PROBLEM TO SOLVE: Given the records below, would you repeat exactly the lines that begin at the one containing "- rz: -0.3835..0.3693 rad" and end at the one containing "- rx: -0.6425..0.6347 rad", inclusive?

GIVEN ENTRIES:
+ + + + +
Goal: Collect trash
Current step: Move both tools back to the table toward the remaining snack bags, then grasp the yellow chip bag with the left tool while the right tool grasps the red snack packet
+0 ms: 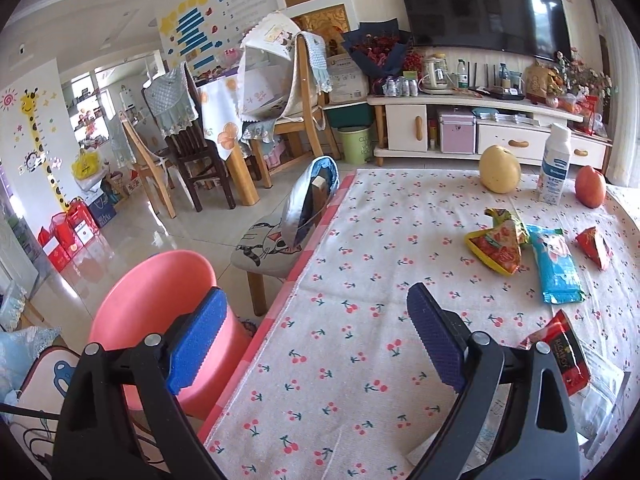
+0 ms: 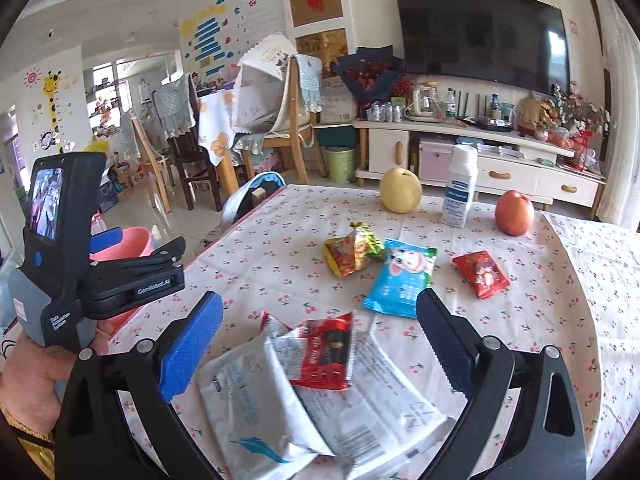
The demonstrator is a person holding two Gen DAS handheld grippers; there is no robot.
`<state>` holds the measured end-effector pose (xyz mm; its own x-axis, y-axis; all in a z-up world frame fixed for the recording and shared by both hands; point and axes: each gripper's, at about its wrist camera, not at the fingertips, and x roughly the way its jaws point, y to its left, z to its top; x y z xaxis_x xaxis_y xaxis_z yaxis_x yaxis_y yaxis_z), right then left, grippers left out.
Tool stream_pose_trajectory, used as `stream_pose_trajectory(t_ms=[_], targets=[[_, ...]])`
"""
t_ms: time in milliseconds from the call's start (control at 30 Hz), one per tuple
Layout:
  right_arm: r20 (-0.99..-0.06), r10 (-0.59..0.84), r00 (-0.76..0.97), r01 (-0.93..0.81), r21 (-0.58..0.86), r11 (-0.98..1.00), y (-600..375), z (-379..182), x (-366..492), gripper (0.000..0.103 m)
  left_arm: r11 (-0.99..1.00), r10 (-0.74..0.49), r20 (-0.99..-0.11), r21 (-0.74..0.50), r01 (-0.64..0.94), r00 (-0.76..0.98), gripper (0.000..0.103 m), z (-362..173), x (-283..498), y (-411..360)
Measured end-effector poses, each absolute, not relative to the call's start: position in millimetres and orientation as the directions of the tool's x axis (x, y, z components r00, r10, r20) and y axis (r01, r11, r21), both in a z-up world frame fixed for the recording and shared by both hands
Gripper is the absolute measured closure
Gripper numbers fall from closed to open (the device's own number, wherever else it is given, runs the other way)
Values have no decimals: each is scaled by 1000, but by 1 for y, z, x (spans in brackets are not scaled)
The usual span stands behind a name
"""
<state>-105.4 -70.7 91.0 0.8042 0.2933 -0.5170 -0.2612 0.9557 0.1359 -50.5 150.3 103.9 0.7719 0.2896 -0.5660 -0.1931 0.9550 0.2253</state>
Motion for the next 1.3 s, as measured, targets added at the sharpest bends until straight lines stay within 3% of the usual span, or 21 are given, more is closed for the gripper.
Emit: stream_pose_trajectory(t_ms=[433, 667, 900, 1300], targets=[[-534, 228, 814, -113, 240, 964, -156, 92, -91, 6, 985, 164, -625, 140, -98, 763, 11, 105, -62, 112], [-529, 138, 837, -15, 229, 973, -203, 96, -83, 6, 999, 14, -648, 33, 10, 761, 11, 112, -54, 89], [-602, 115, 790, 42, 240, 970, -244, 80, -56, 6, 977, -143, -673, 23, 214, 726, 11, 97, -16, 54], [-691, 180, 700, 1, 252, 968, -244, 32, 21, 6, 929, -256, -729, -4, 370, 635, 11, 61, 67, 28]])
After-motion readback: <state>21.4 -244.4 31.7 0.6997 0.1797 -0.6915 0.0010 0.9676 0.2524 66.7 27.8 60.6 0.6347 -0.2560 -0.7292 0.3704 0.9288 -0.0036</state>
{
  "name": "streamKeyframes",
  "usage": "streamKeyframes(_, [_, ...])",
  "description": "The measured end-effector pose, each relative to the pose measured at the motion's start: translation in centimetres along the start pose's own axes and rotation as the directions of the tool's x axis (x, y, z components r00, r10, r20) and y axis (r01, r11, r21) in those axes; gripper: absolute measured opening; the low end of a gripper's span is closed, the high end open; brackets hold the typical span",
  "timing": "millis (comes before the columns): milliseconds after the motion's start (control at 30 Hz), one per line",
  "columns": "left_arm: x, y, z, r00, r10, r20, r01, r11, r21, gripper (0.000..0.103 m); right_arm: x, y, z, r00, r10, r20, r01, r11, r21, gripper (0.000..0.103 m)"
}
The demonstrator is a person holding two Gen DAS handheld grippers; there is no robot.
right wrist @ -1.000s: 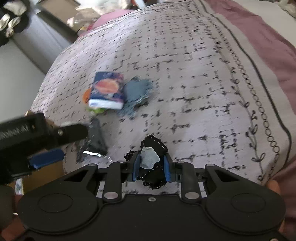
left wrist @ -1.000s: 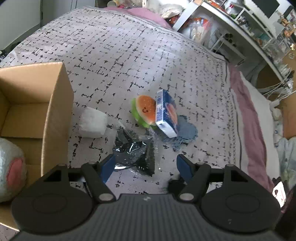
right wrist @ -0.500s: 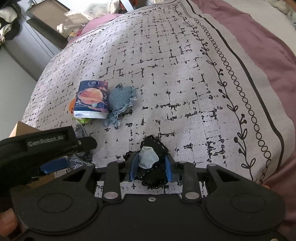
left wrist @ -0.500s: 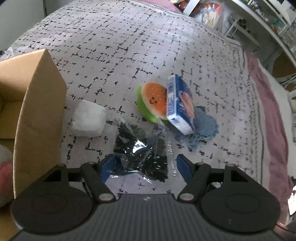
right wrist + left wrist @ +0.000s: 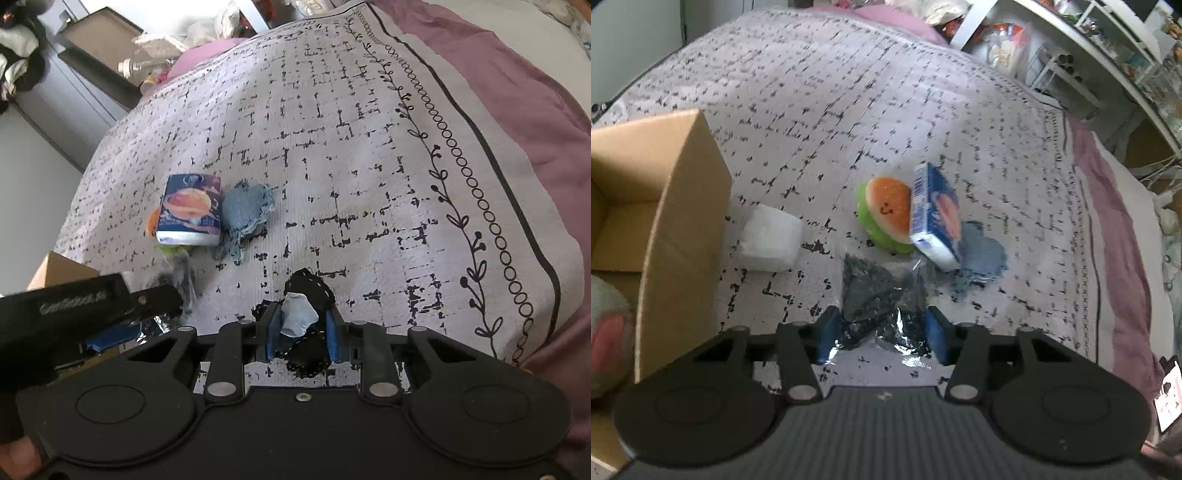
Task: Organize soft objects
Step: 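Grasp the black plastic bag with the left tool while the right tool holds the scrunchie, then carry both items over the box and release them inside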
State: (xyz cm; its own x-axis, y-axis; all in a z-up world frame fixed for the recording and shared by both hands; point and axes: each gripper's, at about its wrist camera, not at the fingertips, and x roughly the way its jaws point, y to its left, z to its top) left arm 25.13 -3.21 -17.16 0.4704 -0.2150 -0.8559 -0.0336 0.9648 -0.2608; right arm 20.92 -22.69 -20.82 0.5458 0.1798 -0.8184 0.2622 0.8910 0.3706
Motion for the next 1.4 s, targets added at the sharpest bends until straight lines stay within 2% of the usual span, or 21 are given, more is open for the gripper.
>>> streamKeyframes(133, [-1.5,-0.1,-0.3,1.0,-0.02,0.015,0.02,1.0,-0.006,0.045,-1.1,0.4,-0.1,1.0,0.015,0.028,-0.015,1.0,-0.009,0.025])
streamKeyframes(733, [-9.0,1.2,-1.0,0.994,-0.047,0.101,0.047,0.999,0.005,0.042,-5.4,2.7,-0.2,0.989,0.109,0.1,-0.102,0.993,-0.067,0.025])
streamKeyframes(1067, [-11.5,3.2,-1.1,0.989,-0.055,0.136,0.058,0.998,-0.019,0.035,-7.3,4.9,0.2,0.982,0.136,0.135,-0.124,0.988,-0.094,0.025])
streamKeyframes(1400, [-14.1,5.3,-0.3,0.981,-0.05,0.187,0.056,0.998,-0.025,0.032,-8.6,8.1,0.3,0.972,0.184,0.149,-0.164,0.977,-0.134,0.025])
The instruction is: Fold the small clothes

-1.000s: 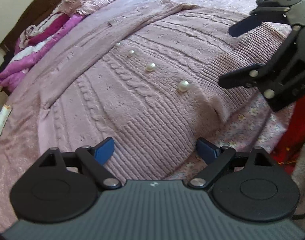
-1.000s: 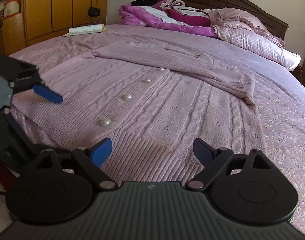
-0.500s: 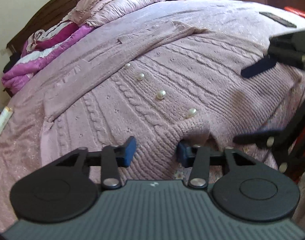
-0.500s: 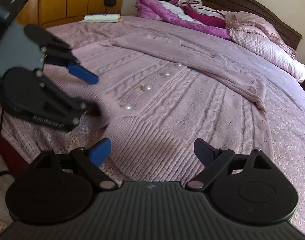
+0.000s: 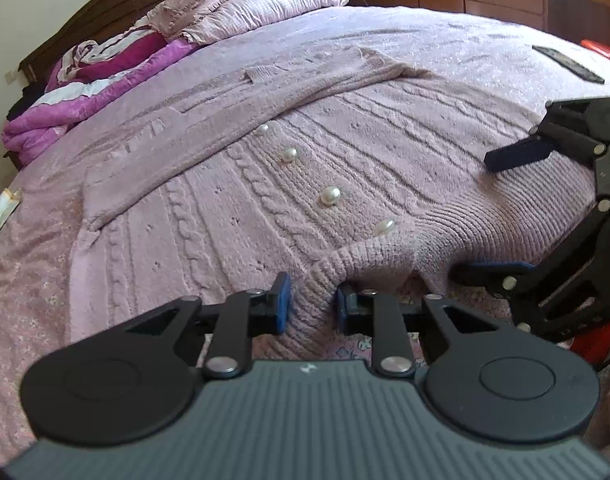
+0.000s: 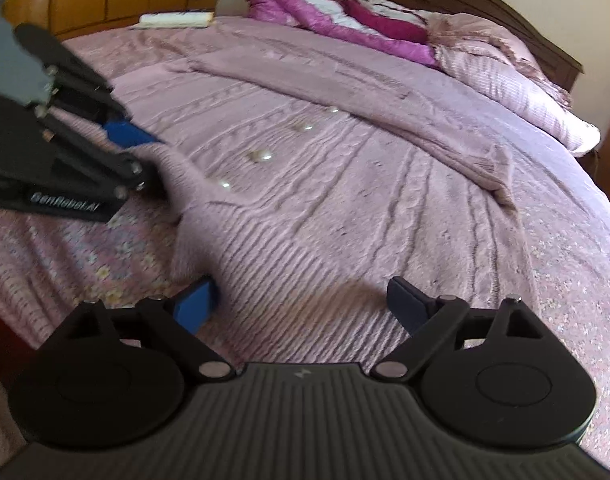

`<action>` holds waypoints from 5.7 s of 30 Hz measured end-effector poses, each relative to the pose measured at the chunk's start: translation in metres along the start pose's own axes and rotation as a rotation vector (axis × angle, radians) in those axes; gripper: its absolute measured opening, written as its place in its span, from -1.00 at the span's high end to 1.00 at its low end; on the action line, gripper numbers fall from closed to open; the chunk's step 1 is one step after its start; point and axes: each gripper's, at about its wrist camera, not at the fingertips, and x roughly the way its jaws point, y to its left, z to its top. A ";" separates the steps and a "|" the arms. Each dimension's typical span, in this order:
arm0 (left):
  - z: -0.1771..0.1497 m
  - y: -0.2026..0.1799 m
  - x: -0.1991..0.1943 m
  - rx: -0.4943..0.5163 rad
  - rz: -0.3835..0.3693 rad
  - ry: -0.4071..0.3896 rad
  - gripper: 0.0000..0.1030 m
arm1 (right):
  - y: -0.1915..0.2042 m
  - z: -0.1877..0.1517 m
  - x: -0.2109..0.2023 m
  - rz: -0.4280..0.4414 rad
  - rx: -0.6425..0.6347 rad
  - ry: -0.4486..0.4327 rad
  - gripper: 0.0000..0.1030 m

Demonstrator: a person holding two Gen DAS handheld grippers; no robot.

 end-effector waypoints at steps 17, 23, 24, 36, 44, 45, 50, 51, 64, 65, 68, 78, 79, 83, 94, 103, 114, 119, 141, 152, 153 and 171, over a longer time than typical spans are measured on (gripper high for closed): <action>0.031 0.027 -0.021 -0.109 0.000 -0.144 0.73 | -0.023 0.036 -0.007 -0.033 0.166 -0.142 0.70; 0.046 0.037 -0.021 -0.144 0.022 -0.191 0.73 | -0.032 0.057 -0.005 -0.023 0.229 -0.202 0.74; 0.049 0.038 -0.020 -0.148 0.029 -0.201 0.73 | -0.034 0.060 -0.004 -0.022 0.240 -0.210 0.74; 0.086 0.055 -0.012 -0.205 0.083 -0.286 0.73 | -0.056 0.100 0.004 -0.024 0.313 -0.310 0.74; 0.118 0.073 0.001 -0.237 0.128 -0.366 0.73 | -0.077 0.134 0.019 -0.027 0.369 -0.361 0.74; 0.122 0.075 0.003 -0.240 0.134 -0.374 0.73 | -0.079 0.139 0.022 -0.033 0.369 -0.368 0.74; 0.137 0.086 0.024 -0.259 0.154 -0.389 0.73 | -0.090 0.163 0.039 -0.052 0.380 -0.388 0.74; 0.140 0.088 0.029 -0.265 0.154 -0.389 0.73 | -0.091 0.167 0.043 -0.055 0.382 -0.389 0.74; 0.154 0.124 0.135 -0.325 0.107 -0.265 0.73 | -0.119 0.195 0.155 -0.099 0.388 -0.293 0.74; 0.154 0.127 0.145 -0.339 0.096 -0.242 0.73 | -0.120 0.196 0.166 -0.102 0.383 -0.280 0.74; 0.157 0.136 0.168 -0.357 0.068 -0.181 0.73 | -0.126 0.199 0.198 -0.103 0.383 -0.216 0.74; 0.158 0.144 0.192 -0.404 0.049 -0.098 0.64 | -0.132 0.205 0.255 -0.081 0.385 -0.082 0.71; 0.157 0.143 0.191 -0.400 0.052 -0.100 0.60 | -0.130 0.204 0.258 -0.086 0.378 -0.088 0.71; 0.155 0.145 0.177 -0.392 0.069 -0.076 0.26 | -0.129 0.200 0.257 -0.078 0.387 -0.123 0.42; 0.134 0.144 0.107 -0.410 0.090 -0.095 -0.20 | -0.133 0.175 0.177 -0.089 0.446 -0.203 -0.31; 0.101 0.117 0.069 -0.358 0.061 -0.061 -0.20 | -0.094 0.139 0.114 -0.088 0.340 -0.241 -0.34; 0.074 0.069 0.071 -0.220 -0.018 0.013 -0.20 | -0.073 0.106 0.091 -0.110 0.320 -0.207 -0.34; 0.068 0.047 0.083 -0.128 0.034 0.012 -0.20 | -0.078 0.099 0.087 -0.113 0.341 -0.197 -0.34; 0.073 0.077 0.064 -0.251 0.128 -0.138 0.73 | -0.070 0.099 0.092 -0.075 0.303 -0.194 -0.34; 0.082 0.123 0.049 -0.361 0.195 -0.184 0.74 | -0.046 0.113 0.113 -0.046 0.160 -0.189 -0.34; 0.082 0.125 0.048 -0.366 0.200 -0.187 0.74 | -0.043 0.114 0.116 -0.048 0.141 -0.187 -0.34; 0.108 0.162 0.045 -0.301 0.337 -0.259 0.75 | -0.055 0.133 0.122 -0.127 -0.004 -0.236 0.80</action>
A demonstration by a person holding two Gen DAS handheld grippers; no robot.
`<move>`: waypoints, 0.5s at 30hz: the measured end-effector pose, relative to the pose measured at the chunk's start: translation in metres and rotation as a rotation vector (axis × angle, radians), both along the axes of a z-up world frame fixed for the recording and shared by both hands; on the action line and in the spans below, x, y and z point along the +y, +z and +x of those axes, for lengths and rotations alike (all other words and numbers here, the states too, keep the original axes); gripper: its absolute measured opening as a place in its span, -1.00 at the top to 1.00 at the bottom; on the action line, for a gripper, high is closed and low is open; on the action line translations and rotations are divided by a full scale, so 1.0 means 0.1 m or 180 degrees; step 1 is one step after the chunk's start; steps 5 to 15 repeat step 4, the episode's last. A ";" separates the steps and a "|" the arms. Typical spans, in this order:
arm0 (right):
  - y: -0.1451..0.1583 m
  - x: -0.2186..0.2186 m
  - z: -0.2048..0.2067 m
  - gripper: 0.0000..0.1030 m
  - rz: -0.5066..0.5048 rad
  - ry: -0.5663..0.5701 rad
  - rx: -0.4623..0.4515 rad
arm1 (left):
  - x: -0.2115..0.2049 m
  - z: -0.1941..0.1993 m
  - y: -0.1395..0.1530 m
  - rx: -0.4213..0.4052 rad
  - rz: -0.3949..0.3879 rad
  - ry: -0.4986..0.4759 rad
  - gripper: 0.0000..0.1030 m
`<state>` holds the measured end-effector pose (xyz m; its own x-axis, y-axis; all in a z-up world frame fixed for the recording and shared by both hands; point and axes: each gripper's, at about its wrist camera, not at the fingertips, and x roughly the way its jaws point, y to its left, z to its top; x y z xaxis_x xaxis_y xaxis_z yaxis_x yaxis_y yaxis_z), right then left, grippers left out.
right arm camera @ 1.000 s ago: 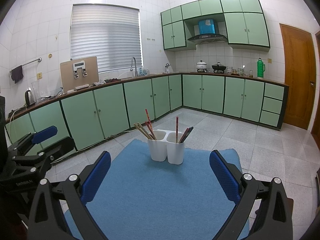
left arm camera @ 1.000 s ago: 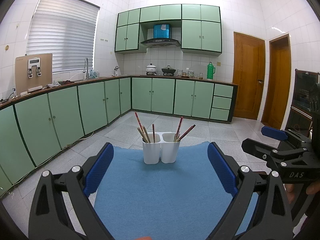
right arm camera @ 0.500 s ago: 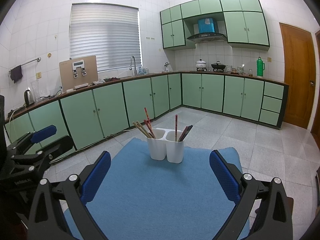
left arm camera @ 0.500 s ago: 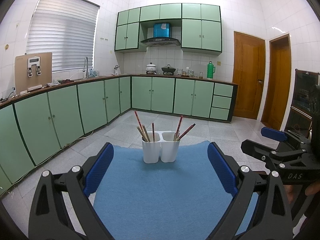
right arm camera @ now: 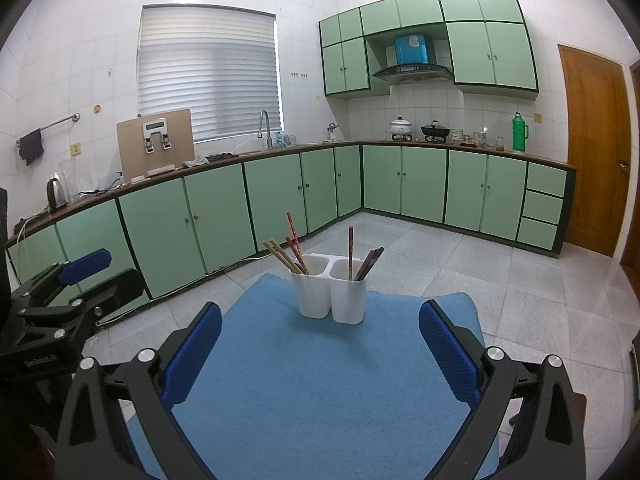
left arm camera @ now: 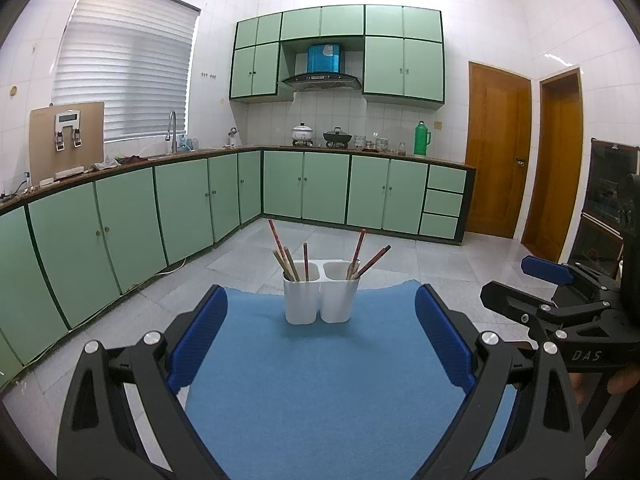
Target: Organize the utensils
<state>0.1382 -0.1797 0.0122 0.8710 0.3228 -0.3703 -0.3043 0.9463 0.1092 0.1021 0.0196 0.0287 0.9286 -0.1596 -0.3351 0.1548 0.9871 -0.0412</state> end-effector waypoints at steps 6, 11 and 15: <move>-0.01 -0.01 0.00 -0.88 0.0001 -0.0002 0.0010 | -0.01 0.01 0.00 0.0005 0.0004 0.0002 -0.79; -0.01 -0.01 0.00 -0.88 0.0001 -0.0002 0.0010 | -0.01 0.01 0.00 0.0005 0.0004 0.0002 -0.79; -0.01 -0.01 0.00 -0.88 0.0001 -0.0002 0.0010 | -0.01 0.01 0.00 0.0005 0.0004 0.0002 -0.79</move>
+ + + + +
WRITTEN ANSWER:
  - rz: -0.3835..0.3693 rad
  - ry: -0.4071..0.3896 rad
  - gripper: 0.0000..0.1030 m
arm1 (right):
  - y: -0.1915..0.2042 m
  - z: -0.1877..0.1517 m
  - x: -0.2109..0.2023 m
  - rz: -0.4280..0.4414 rad
  - rx: -0.6425..0.6347 rad

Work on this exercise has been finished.